Exercise prompt:
Once the pictures are set aside, repeat all of the data below exactly.
● ● ● ● ●
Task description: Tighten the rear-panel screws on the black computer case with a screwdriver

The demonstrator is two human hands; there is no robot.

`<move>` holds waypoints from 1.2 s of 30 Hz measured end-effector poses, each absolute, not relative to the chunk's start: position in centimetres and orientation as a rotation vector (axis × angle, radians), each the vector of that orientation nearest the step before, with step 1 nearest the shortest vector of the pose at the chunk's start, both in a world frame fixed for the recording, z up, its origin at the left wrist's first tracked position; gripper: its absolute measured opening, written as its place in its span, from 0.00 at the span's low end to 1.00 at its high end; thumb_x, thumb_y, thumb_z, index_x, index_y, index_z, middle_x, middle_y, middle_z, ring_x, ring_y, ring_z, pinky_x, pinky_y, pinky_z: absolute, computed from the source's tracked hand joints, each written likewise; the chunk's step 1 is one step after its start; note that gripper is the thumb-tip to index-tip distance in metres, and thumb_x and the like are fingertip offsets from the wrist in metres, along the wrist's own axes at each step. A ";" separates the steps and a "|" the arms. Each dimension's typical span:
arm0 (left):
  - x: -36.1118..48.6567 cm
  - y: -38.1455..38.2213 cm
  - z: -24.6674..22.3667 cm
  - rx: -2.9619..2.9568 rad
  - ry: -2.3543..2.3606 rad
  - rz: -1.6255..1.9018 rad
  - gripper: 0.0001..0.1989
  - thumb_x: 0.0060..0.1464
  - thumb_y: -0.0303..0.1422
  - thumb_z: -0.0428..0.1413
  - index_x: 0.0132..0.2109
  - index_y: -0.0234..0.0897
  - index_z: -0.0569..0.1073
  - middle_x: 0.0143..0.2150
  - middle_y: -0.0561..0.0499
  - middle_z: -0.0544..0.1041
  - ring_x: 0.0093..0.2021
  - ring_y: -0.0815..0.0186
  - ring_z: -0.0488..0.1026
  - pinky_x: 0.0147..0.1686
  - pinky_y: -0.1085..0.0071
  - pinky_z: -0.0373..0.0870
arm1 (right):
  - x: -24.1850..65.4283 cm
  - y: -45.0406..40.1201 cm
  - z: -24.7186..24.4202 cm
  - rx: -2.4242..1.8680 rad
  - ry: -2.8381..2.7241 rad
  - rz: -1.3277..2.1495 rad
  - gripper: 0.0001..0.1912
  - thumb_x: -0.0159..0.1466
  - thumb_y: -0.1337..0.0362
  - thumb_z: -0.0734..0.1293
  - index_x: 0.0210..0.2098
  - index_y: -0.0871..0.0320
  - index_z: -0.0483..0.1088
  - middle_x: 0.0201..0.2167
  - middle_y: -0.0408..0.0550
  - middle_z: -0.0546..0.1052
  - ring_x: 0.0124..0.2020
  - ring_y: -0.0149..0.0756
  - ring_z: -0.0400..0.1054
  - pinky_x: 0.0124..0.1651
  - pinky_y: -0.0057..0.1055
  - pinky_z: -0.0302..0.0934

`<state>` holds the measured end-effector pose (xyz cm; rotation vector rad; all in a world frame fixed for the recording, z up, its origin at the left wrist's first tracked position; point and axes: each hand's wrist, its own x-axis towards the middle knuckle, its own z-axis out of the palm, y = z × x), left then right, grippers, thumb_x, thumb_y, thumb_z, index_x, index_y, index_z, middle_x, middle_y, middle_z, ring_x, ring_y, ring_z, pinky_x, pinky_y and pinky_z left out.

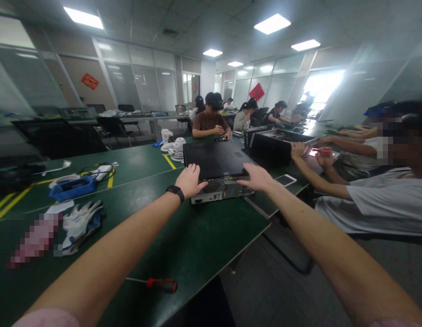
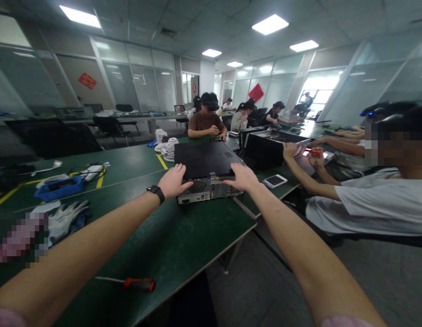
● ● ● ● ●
Answer section:
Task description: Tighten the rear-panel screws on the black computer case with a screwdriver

The demonstrator is two human hands; there is no robot.

`<move>` holds waypoints from 1.2 s of 30 Hz measured end-effector poses, each absolute, not relative to the chunk's start: position in centimetres and orientation as a rotation vector (axis × angle, radians), each the vector of that orientation nearest the step before, with step 1 nearest the shortest vector of the pose at the chunk's start, both in a world frame fixed for the recording, z up, its origin at the left wrist's first tracked position; gripper: its absolute measured opening, written as its place in its span, from 0.00 at the span's low end to 1.00 at its high end; thumb_x, thumb_y, thumb_z, index_x, index_y, index_z, middle_x, middle_y, middle_z, ring_x, ring_y, ring_z, pinky_x, pinky_y, pinky_z: absolute, computed from the source's tracked hand joints, each written likewise; the chunk's step 1 is one step after its start; note that gripper is the thumb-tip to index-tip distance in metres, and thumb_x and the like are fingertip offsets from the wrist in metres, along the wrist's own axes at each step. A ";" separates the steps and a "|" the arms. Each dimension's typical span:
arm0 (left):
  - x: -36.1118..48.6567 cm
  - y: -38.1455..38.2213 cm
  - z: -24.6674..22.3667 cm
  - rx: -2.9619..2.9568 rad
  - ry: -2.3543..2.3606 rad
  - rz: -1.6255..1.9018 rad
  - gripper: 0.0001..0.1989
  - thumb_x: 0.0060..0.1464
  - thumb_y: -0.0303..0.1422
  - thumb_z: -0.0428..0.1413
  - index_x: 0.0132..0.2109
  - index_y: -0.0234..0.0897
  - index_z: -0.0569..0.1073
  - middle_x: 0.0143..0.2150
  - middle_y: -0.0561..0.0499
  - middle_z: -0.0544..0.1041
  - ring_x: 0.0093..0.2021
  - ring_y: -0.0815..0.0186
  - ring_z: -0.0488..0.1026
  - pinky_x: 0.0147..0.1686
  - pinky_y: -0.1085..0.0071
  - pinky_z: -0.0373..0.0870
arm1 (right):
  - x: -24.1850..65.4283 cm
  - y: -45.0406..40.1201 cm
  - z: -24.7186..24.4202 cm
  - rx: -2.4242..1.8680 rad
  - ry: -2.8381..2.7241 rad
  - rz: -1.3277..2.1495 rad
  - gripper: 0.0001..0.1912
  - thumb_x: -0.0159..0.1466
  - thumb_y: -0.1337..0.0362
  - thumb_z: -0.0734..0.1293
  - index_x: 0.0210..0.2098
  - index_y: -0.0871..0.0320
  - index_z: -0.0483..0.1088
  - middle_x: 0.0201..0.2167
  - middle_y: -0.0408..0.0550
  - middle_z: -0.0546..0.1052
  - ring_x: 0.0124..0.2020
  - ring_y: -0.0149..0.0756
  - ring_z: -0.0400..0.1054
  - pinky_x: 0.0124..0.1651
  - pinky_y: -0.0057..0.1055
  - pinky_z: -0.0302..0.0934

`<state>` holds the measured end-effector pose (xyz cm; rotation vector rad; all in a world frame fixed for the recording, z up, its origin at the left wrist's first tracked position; point and axes: each hand's wrist, its own x-axis towards the middle knuckle, its own z-axis out of the palm, y = z × x), left then right, grippers, thumb_x, thumb_y, thumb_z, index_x, index_y, index_z, middle_x, middle_y, middle_z, ring_x, ring_y, ring_z, pinky_x, pinky_y and pinky_z left out.

The required output has been supplied.